### WHAT TO DO
A verbatim reproduction of the lines below, from the line containing "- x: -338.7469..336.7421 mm" through the line containing "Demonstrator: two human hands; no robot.", both ends included, is the whole required output.

### INFORMATION PROVIDED

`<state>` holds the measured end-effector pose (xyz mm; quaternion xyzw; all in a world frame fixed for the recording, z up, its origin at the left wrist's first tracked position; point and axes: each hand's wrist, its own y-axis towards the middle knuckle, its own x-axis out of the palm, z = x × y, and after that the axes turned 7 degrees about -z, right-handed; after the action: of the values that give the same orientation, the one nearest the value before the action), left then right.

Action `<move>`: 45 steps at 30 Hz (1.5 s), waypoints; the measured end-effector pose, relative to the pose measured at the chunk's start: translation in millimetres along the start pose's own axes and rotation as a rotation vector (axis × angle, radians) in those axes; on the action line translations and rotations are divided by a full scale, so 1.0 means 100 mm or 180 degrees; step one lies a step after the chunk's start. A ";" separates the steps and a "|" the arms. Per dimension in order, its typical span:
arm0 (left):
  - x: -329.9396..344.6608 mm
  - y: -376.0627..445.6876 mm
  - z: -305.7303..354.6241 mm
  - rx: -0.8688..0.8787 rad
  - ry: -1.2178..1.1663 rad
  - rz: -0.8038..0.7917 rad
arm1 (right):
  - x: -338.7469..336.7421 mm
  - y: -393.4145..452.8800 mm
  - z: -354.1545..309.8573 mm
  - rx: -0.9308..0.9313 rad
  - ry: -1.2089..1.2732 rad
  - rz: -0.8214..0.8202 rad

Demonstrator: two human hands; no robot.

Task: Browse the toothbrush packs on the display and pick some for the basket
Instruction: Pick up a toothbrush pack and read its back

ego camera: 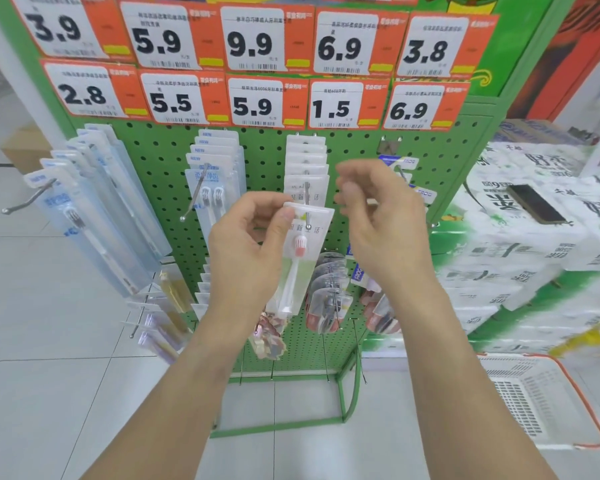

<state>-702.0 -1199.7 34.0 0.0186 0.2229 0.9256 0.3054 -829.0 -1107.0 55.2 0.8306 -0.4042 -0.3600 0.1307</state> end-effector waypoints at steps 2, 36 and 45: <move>0.00 0.01 0.00 0.0015 0.0044 -0.0005 | 0.00 0.15 -0.01 -0.0123 -0.0337 -0.0137; 0.03 0.03 -0.01 0.0081 0.0367 0.0086 | -0.21 -0.17 -0.08 -0.0543 -0.0771 0.0571; 0.10 -0.07 -0.04 -0.0165 0.0079 0.0286 | -0.21 -0.73 -0.14 -0.0625 -0.0258 0.1414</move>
<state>-707.4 -1190.7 26.8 0.0092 0.2016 0.9440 0.2611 -785.8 -1045.8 38.1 0.6896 -0.5449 -0.3929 0.2705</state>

### EXERCISE RESPONSE
  - x: -338.7469..336.7421 mm
  - y: -393.4145..452.8800 mm
  - z: -354.1545..309.8573 mm
  - rx: -0.9308..0.9313 rad
  - ry: -1.2089..1.2732 rad
  - rz: -0.8214..0.8202 rad

Demonstrator: two human hands; no robot.

The work on this exercise is finished.